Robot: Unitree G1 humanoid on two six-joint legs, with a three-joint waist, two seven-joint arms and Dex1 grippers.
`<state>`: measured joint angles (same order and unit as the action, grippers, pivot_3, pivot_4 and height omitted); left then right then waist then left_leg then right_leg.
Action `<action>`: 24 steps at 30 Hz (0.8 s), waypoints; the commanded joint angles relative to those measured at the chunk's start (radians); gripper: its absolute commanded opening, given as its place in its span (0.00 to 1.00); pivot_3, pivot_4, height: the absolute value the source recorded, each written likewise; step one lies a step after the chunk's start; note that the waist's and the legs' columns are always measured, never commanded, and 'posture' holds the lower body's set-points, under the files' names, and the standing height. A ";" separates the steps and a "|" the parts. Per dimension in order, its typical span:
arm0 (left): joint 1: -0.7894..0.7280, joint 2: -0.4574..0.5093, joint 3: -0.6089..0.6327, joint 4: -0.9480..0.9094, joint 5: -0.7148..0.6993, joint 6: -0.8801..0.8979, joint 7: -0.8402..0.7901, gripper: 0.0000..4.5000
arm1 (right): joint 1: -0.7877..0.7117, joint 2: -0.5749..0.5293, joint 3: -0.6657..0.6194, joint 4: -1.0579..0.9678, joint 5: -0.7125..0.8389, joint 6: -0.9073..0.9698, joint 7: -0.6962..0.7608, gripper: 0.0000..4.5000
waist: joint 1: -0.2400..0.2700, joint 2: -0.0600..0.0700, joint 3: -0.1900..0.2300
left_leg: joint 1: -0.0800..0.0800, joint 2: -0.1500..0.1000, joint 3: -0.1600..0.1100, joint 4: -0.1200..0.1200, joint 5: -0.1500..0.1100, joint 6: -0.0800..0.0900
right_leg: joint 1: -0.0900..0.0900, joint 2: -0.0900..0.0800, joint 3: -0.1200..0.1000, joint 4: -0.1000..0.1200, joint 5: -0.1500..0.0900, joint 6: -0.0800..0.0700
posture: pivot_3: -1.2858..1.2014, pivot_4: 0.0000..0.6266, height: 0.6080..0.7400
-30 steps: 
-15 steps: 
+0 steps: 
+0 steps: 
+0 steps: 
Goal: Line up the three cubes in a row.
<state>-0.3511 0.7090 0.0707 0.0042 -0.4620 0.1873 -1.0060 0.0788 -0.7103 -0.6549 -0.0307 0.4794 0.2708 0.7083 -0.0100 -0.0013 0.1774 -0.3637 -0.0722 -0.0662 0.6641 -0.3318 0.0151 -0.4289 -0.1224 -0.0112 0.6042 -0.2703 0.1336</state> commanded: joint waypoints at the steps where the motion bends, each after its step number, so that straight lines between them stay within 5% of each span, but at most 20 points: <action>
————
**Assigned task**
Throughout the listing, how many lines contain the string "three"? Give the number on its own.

**Solved exercise**
2